• **EXERCISE GOAL**:
Search term "name": copy each line of the data containing it.

++++ RECORDS TO USE ++++

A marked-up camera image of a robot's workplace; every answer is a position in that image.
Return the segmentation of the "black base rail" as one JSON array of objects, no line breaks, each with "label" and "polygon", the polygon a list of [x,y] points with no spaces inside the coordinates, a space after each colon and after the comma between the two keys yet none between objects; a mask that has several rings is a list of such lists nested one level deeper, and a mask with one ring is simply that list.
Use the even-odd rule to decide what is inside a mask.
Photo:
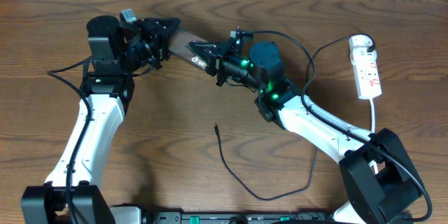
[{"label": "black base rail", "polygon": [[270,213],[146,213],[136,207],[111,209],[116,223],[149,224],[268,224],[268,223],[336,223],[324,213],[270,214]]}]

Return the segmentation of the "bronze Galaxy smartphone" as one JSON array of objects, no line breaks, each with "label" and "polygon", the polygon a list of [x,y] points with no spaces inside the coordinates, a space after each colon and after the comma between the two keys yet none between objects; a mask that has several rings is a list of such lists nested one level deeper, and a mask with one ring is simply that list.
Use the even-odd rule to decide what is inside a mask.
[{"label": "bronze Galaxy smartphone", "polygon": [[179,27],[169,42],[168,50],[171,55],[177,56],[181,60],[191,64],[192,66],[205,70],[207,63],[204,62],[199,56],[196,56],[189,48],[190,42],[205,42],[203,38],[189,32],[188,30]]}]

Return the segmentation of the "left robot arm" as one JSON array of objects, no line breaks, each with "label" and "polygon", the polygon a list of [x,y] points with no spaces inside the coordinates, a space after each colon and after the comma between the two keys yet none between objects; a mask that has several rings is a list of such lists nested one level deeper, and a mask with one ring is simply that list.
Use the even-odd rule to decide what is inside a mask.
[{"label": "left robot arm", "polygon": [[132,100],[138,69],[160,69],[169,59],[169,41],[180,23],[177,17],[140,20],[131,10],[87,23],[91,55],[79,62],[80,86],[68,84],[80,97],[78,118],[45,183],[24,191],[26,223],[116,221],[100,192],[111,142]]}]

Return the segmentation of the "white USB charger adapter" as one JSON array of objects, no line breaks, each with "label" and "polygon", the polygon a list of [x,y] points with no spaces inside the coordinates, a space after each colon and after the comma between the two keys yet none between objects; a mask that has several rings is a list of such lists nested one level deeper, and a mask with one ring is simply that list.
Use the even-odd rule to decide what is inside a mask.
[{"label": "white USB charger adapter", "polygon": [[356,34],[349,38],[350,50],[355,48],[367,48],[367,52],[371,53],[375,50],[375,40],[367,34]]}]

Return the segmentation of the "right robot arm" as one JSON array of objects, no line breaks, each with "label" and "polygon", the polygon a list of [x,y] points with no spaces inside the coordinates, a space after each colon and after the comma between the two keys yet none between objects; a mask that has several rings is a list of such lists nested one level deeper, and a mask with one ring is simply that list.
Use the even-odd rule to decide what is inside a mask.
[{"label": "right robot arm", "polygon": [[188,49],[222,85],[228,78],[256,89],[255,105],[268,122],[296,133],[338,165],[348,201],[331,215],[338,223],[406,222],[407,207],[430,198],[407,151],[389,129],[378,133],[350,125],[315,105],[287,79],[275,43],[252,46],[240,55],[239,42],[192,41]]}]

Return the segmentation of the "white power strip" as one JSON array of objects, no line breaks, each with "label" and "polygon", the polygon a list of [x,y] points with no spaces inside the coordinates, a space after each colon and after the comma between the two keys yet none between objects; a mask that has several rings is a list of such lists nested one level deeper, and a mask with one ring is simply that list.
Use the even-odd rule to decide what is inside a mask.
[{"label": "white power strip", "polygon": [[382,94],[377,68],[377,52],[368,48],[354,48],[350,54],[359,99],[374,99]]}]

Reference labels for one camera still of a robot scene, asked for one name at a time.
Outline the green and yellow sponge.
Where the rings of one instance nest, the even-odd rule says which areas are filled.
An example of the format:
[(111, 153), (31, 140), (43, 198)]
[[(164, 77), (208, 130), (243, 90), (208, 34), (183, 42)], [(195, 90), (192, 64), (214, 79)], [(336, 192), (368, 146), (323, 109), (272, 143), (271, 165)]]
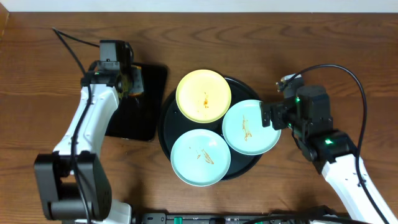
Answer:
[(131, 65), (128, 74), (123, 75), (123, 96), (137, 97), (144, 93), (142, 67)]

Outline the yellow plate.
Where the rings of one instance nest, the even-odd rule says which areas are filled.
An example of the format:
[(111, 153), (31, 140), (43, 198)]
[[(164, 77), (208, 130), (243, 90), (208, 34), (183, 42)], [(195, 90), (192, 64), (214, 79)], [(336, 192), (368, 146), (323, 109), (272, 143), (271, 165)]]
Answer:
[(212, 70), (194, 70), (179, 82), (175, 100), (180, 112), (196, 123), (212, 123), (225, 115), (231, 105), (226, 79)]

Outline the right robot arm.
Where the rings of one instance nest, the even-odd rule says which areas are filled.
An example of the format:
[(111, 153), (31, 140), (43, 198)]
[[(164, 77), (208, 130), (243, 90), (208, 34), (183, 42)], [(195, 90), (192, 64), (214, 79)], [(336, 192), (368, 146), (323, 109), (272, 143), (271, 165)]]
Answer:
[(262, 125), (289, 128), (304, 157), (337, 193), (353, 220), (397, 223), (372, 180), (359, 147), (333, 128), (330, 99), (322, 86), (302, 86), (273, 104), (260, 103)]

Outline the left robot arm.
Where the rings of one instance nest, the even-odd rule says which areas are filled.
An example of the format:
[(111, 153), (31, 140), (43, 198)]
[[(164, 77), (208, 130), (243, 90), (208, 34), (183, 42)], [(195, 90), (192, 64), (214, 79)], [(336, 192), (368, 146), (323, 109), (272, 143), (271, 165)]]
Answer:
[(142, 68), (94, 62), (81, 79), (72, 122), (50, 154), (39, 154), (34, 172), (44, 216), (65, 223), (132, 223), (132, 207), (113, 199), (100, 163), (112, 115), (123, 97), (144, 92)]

++++
++++ RECORDS TO USE ++++

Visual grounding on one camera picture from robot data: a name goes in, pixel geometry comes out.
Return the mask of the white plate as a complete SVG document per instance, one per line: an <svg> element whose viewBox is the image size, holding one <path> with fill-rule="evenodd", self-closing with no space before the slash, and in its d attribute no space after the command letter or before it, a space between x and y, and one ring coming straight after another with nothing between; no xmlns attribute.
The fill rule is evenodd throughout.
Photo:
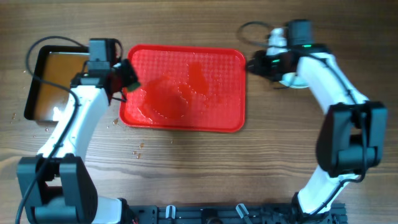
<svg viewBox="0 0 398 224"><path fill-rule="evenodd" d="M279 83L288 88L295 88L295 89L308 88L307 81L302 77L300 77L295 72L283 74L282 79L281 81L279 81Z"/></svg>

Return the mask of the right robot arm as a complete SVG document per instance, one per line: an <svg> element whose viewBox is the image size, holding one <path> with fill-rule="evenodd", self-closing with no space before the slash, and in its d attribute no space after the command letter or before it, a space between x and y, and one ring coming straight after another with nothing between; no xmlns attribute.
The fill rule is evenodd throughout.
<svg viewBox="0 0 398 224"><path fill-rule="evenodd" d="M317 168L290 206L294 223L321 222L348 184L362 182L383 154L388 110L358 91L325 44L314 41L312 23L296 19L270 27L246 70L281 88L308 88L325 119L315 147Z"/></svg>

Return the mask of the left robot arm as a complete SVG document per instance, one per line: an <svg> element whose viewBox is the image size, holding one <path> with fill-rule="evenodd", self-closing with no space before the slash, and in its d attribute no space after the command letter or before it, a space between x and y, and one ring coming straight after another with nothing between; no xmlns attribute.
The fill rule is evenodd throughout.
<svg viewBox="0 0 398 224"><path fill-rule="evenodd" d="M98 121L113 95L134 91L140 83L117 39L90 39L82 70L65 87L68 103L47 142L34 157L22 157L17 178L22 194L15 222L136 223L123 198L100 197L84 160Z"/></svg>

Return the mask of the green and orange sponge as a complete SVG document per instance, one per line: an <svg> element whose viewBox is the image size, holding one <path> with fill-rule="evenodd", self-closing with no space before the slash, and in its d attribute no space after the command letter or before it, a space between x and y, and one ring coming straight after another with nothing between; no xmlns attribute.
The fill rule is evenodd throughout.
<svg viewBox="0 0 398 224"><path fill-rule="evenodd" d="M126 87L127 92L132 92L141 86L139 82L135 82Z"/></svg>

++++

• **EXPECTED ANSWER**:
Reference labels for one camera still of a robot scene, asked for one name at a time.
Visual grounding on one camera picture from robot data: a name goes in, pixel geometry comes out.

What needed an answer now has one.